> WORK REQUEST
Where the line with "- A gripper" appears below, start writing out lines exactly, and finish with the line with "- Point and", which is included; write out nothing else.
Start of RAW DATA
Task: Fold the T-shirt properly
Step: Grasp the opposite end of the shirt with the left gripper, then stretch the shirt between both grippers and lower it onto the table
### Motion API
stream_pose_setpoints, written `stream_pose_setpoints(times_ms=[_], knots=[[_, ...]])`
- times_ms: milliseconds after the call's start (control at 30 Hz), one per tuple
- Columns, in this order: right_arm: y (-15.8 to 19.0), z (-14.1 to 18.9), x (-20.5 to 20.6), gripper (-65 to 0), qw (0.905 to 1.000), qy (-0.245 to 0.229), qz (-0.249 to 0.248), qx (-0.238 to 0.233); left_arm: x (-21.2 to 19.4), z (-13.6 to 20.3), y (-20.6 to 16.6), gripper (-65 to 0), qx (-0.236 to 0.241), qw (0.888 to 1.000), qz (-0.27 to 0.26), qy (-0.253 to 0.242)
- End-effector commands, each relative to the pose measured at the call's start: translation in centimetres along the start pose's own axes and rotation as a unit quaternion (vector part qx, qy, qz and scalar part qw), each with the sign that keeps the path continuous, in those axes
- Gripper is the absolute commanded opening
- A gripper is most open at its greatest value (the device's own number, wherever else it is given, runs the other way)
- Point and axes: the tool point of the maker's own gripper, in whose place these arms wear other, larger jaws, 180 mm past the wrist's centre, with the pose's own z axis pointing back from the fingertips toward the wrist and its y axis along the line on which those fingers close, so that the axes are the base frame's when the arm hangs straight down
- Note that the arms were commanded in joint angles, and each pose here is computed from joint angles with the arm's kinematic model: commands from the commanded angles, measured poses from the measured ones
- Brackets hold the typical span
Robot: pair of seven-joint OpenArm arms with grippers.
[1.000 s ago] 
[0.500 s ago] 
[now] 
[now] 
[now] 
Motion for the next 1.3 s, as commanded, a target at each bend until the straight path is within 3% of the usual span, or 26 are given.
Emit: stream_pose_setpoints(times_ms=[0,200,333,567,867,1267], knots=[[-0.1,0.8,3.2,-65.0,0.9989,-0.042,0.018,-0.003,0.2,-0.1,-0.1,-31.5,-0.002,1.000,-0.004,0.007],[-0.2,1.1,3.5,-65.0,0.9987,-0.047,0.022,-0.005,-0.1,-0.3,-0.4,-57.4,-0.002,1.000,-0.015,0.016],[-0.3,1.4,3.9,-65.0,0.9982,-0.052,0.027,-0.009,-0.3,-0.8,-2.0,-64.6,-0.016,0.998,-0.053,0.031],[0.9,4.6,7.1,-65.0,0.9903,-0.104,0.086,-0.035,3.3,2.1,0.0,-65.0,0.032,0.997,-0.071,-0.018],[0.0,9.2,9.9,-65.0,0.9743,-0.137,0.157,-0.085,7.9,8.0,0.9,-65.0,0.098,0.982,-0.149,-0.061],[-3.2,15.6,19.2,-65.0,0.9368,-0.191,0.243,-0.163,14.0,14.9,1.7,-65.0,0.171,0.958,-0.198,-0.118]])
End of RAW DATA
> ANSWER FOR THIS EXERCISE
- A gripper is most open at its greatest value (the device's own number, wherever else it is given, runs the other way)
- Point and axes: the tool point of the maker's own gripper, in whose place these arms wear other, larger jaws, 180 mm past the wrist's centre, with the pose's own z axis pointing back from the fingertips toward the wrist and its y axis along the line on which those fingers close, so that the axes are the base frame's when the arm hangs straight down

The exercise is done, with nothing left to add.